Unsterblichkeit – mal anders

Beim Schreiben des letzten Blogposts kam mir gerade in den Sinn, wie ICH Unsterblickeit definiere und hoffe diese – laut meiner Definition – auch für eine Weile zu erreichen. Eine Weile reicht, muss nicht für endlos lange Zeit sein, will ja nicht gierig sein

Meine Definition:

So lange an uns gedacht wird, leben wir weiter: In den Erinnerungen der Menschen denen wir nah waren (oder die uns hassten .. ).

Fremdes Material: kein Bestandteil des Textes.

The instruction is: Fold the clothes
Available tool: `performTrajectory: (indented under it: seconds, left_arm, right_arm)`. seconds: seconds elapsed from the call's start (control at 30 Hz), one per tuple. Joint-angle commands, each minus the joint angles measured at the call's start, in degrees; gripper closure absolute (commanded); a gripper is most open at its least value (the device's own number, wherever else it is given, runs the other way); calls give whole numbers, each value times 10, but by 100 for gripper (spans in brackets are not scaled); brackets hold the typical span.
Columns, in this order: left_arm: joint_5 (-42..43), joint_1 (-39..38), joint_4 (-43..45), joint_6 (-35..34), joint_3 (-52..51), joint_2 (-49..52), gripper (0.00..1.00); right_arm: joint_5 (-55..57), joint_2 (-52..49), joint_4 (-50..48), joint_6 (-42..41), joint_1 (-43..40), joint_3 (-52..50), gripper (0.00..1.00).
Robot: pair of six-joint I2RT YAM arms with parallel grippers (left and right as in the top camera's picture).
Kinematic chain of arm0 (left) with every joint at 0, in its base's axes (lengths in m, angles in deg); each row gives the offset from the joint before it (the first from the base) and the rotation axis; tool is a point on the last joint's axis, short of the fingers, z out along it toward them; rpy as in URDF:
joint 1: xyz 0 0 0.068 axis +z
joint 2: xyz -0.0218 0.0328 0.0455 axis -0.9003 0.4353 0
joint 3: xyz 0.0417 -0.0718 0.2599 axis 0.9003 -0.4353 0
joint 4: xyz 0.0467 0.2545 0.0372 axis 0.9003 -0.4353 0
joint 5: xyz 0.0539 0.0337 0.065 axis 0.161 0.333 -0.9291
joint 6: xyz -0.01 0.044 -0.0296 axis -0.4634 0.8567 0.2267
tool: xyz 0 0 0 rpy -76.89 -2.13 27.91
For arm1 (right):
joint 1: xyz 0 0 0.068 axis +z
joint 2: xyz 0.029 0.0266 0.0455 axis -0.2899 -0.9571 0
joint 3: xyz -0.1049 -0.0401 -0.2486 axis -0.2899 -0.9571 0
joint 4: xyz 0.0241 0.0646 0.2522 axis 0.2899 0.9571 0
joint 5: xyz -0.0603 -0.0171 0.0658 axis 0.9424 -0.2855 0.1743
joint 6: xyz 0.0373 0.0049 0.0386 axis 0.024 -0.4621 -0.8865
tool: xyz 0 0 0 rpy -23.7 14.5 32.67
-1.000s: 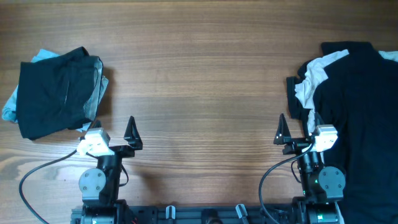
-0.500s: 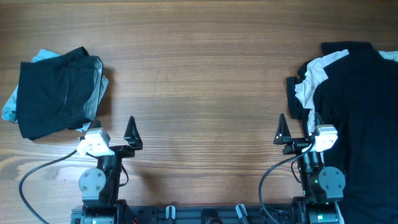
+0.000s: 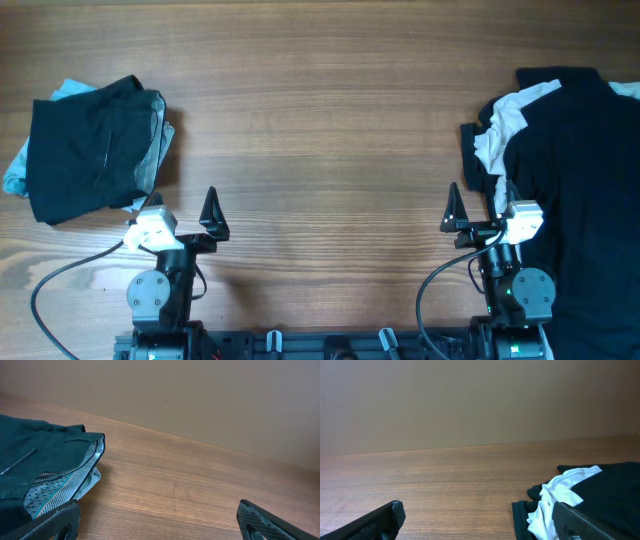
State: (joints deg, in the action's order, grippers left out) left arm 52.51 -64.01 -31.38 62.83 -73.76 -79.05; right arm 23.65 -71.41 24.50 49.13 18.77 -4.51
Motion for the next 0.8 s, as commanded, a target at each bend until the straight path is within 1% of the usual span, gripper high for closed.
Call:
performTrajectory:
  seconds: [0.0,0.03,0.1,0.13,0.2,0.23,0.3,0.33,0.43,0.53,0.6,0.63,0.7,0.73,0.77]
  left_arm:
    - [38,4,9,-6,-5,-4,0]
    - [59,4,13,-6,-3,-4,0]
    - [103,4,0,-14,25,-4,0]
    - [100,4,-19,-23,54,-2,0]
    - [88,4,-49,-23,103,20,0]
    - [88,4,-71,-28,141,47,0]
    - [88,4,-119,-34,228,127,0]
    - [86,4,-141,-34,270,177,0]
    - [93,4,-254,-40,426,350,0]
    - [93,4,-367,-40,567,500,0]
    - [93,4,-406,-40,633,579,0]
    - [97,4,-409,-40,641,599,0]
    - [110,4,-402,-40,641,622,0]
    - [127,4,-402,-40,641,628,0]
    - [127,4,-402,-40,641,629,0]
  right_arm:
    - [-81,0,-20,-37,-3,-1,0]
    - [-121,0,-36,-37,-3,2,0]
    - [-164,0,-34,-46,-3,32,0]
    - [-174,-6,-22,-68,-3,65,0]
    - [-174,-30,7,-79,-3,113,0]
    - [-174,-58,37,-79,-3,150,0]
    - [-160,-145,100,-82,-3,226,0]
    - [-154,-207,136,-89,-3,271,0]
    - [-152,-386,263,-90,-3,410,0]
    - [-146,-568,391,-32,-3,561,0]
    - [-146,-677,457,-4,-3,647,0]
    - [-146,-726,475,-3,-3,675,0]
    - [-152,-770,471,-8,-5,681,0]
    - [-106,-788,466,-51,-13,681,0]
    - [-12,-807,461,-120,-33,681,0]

Ich habe ein paar Menschen, die in meinem Kopf weiterleben, auch nach vielen Jahren. Ich denke an sie in besonderen Situationen. An Torsten habe ich z.B. sehr intensiv beim letzten Saga-Konzert gedacht. Wir mochten beide die Musik sehr – und ich fand es schade, dass er es nicht miterleben kann. Auch meine Oma ist öfter (naja, nicht täglich, aber immerhin) noch in meinen Gedanken, auch wenn sie schon vor 20 Jahren verstarb.

Verdammtes Wetter

Naja, ich will das mal relativieren: Ich beschwere mich nicht wirklich. Generell weiss ich das sommerliche Wetter, dass derzeit statisch über Norddeutschland hängt, sehr wohl zu schätzen. Natürlich habe ich auch Mitleid mit den Süddeutschen, die entweder Gefahr laufen zu ertrinken, oder aber dass ihnen der Himmel in Form von taubeneigrossen Hagelkörnern auf den Kopf fällt.

Nur kann der liebe Petrus die Temperatur nicht bei ca. 25° und einer Luftfeuchtigkeit von unter 30% festnageln? Oder er soll bitte meinem Kreislauf und meiner Motivation mitteilen, dass auch bei 30° kein Grund besteht abzuschlaffen. Tut doch nicht not.

Ach ja. lieber Petrus: Du musst nun nicht aufgrund meines Postings sofort auf Sturm über Hamburg umschalten. Ich weiss, genörgelt und gejammert wird immer, nie sind wir Menschen zufrieden, egal was Du machst. Aber sag mal: Ein gesundes Mittelmass ist dir fremd, alter Übertreiber – oder?

Viel Spass noch da oben und sollest Du meine Oma oder Torsten sehen, grüße sie beide von mir – ich denke noch oft an sie.